New York City is now home to Google’s first permanent physical store, and it’ll be open for business on Thursday, June 17. Though the company has hosted multiple pop-up stores in the past, now customers will have a place to call Google Home.
Google first shared the good news in May, citing that the location—based near its Chelsea campus a couple of blocks away—would be a one-stop shop for scooping up its latest gadgets, like Pixel smartphones, Nest products, and Chromecast devices. The new store is located at 76 Ninth Avenue, and scheduled to open up at 10am ET on Thursday, June 17.
Before it opens up, let’s take a peek inside:
A recent blog post written by Ivy Ross, VP of Hardware Design, and Nathan Allen, Head of Store Design and Special Projects, states “We wanted our first store to reflect the same approach we take to designing our products: making sure they’re always helpful to people.
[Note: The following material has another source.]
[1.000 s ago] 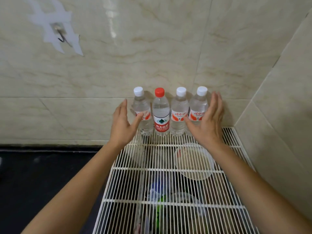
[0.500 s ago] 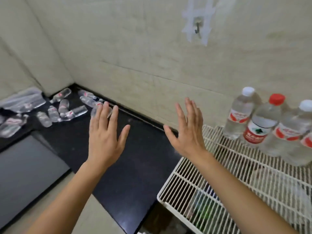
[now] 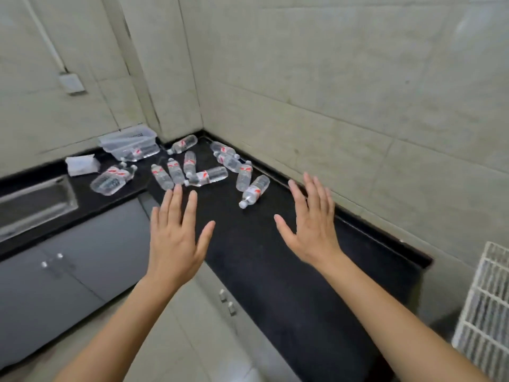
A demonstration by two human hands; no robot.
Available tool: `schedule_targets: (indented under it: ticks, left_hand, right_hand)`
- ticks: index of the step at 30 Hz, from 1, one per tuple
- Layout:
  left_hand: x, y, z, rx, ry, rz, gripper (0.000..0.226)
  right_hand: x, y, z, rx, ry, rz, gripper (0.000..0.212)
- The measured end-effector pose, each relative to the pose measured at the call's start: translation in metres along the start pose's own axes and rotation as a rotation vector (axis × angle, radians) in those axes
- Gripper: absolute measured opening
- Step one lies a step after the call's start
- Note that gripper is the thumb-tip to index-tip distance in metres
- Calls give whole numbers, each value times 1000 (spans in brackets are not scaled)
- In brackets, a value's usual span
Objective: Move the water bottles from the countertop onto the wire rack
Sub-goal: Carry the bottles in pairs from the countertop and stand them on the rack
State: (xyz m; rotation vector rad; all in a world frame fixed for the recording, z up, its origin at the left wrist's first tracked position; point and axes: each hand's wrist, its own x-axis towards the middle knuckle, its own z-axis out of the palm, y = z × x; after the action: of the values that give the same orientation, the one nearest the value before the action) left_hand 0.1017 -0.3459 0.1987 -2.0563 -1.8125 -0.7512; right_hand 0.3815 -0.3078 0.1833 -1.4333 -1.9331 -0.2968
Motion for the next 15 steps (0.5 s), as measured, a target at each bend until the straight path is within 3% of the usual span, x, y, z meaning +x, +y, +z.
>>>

The result is a space we believe is warm and inviting, while providing new ways to celebrate and experience Google through our phones, displays, speakers, wearables and more.”
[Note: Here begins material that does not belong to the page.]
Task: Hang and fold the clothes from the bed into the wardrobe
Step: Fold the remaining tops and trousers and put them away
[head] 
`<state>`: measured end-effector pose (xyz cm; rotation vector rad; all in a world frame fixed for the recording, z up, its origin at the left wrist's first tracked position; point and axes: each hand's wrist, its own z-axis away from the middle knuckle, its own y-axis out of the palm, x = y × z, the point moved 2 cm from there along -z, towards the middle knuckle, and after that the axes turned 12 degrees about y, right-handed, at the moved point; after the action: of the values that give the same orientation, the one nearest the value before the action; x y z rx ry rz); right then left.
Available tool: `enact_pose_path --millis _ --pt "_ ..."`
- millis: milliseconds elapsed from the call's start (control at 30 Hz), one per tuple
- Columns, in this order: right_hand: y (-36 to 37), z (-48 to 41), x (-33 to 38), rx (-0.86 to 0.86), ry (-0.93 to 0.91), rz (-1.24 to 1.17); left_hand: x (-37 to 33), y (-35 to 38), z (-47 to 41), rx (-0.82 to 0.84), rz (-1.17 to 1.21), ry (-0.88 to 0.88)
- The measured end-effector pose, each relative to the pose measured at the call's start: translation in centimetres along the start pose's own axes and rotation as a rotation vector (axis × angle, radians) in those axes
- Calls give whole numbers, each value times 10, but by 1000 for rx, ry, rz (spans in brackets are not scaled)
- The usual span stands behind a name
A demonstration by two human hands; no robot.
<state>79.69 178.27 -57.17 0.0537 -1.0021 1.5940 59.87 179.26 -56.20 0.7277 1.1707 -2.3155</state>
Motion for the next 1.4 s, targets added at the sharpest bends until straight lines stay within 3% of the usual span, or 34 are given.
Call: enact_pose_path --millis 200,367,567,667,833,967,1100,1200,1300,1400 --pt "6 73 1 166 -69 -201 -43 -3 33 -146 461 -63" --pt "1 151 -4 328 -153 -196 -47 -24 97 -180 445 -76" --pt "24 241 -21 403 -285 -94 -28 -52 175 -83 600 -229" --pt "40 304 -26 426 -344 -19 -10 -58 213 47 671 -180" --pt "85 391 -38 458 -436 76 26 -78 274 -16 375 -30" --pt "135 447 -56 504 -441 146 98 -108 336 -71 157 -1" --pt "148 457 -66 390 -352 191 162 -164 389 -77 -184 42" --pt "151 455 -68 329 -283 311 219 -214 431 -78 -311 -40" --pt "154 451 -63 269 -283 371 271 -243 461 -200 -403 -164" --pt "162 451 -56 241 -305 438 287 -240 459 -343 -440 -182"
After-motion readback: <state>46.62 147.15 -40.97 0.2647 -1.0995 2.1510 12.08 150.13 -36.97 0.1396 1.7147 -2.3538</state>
Google worked with NYC-based architect Reddymade to draft a concept for the space, which, as you can see, blends the company’s quirky and playful style while still remaining uniquely New York. The space feels open and immersive, and also encourages browsing. And once you find something you like, just reach out to any store associate—they will all be equipped with a device that can process transactions right there so you don’t have to stand at a checkout counter.
Ross and Allen also stated “As you approach our new store, the first thing we hope you notice are beautiful physical and digital displays lining the store’s windows, which offer a peek into our products and their features. And as you enter the store, you will find a light-filled space that’s centered around experiencing the helpfulness of our products.”
While it was designing the store, Google also worked to integrate sustainability just like it does with its products. As such, every bit of material was verified to be responsibly sourced and energy efficient. Plus, Google worked with local craftsmen throughout the process. The company also worked with the U.S. Green Building Council, and now the store is one of just 215 retail spaces across the globe with a Leadership in Energy and Environmental Design (LEED) Platinum rating, the highest possible within the LEED’s rating system.
Inside the store, customers just walking in will be greeted by a 17-foot tall glass structure called the Google Imagination Space. It’s loaded with custom interactive screens with rotating exhibits that’ll help users learn about Google’s artillery of products and how they work. The cool feature can also translate, in real-time, anything you say into 24 languages at the same time, which has got to be cool to hear.
As you walk around the store, Google also encourages hands-on interaction with the products. The store also features a “Here to Help” desk where you can go if you need help with your device. It can also offer repairs for things like cracked screens while you wait. You can also drop off products for more intensive repairs.
Jason Rosenthal, VP of Direct Channels and Membership said “Our aspiration is to really do as much same-day and in-store as possible.” However, customers can also schedule appointments to drop off a product for repairs, and it will give you an estimate for when you can pick it up.
Google added multiple awesome Sandboxes and Discovery Boxes within the space. The Sandboxes are mostly small nooks where you can interact with various products. The Stadia Sandbox, for example, features a giant Stadia logo and chairs in matching colors along with a slew of TVs you can play a video game on. You can also easily move a game from the demo device to your phone.
There’s also the Pixel Sandbox, which lets you explore the Pixel’s latest camera features with a custom light installation, allowing you to take some gorgeous Night Sight photos (and, obviously, it’s also begging for some Instagram shots). There’s also a sandbox with a simulated living room and a window mimicking the passing days and seasons. It features a projector beam above the coffee table that shows you how to interact with the devices in there.
Google also allocated some extra space in the store for Workshops, and eventually hopes to host all kinds of regular events like family story time, Nest cooking demos, YouTube concerts, and Pixel photography lessons.
Overall, the store looks interesting and lively. And, of course, for the time being, Google is still adhering to policies and procedures for COVID-19, and said they will “evolve in accordance with local, state and national guidelines,” and that the stores will “at least initially (be) limiting the number of customers in the store at a time.”